This question is actually somewhat subtle, and it brings to attention an interesting quirk of usage that I hadn't noticed before.
For every practical definition of conjugate distributions that I'm familiar with, it is the case that the posterior of a model using a conjugate prior is a modified form of the prior. The wikipedia definition follows the "practicality" (convenience) convention, for example:
In Bayesian probability theory, if the posterior distributions $p(\theta|x)$ are in the same family as the prior probability distribution $p(\theta)$, the prior and posterior are then called conjugate distributions, and the prior is called a conjugate prior for the likelihood function
However, a distinction can be found in the formal definition of conjugacy in Gelman's Bayesian Data Analysis, 3rd edition, p. 35:
If $\mathcal{F}$ is a class of sampling distributions $p(y|\theta)$ and $\mathcal{P}$ is a class of prior distributions for $\theta$, then the class $\mathcal{P}$ is conjugate for $\mathcal{F}$ if
$$
p(\theta|y)\in\mathcal{P}\forall p(\cdot|\theta)\in\mathcal{F} \text{ and } p(\cdot)\in\mathcal{P}.
$$
This definition is formally vague since if we choose $\mathcal{P}$ as the class of all distributions, then $\mathcal{P}$ is always conjugate no matter what class of sampling distribution is used.

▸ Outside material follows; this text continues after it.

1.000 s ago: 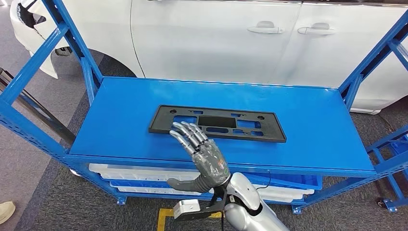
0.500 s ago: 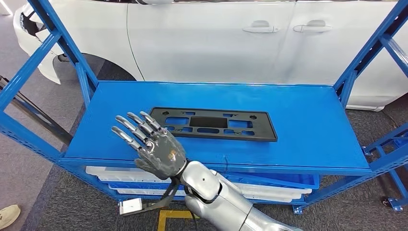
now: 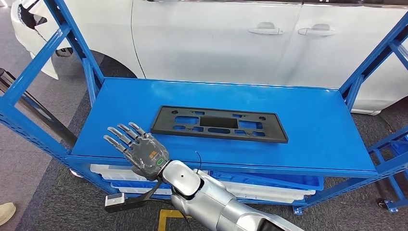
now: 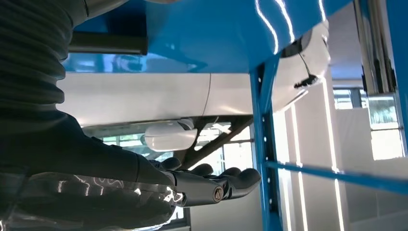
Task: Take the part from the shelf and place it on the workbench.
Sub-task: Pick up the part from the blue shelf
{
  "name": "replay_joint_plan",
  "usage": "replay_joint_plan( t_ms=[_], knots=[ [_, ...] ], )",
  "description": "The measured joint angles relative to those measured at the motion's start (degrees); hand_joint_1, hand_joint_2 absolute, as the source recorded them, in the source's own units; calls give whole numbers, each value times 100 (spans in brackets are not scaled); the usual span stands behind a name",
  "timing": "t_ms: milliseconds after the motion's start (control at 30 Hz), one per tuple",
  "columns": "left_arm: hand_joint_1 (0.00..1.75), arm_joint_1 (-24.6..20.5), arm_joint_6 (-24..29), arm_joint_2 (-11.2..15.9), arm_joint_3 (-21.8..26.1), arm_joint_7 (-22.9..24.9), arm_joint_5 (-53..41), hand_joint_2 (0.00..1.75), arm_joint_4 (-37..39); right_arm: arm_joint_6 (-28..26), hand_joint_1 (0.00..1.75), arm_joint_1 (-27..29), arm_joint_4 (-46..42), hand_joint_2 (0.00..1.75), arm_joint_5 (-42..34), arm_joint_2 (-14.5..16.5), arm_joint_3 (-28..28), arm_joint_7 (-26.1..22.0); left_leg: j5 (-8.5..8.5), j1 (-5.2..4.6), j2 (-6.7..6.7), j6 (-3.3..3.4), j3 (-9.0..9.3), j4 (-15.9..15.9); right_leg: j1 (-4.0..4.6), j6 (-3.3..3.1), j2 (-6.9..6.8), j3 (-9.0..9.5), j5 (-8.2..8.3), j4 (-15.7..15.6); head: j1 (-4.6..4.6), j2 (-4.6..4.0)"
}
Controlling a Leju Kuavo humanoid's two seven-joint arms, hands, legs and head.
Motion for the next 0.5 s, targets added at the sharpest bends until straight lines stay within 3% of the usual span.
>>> replay_joint_plan(
  t_ms=[67, 100, 133, 233, 267, 333, 433, 500],
  knots=[
    [0, 3, 3, 1, -18, 0, 0, 0, 0, -10, 0, -22, 245, 175, -58, 2, 107, 59, -2, -13, 5, 17, -6, 2, -2, 11, 0, -369, -254, 731, -1, 1],
    [0, 4, 5, 1, -28, 1, 0, 0, 0, -18, 0, -27, 361, 175, -84, 3, 161, 100, -4, -21, 2, 22, -3, 3, 0, 0, 0, -443, -236, 858, 1, 1],
    [0, 6, 7, 1, -37, 1, 0, 0, 0, -29, 0, -36, 464, 175, -102, 4, 213, 141, -6, -31, -2, 25, 3, 3, 5, -26, 0, -406, -112, 749, 0, 0],
    [0, 4, 11, -3, -47, 2, 0, 0, 0, -84, 0, -89, 664, 175, -144, 17, 311, 253, -13, -58, -13, 28, 28, 2, 44, -149, -1, 41, 404, -223, 0, -1],
    [0, 2, 12, -12, -49, 1, 0, 0, 0, -114, 0, -114, 719, 175, -162, 25, 331, 283, -18, -70, -12, 19, 25, 5, 66, -198, -10, 166, 489, -495, -3, -1],
    [0, 2, 17, -25, -51, -1, 0, 0, 0, -196, 0, -172, 855, 175, -218, 38, 377, 359, -20, -63, -5, -25, 8, 6, 111, -259, -26, 298, 565, -823, 8, -1],
    [0, 4, 25, -16, -52, -11, 0, 0, 2, -342, 0, -256, 1053, 175, -324, 52, 410, 483, -38, -57, 10, -118, 4, 9, 95, -275, -24, 326, 600, -919, 21, 0],
    [0, 3, 27, -3, -52, -23, -1, 0, 4, -456, 0, -342, 1147, 175, -381, 71, 410, 535, -244, -57, 13, -163, -117, 319, 47, -299, -30, 371, 636, -996, 15, 0]
  ],
)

Obviously the construction in the final sentence has little practical utility: if all distributions are conjugate, then the distinction between conjugate and non-conjugate distributions is meaningless. Instead, it is common to take $\mathcal{P}$ to be the set of all densities having the same functional form of the likelihood, giving rise to the practical convenience properties of conjugacy, namely that the posterior is the form of the prior.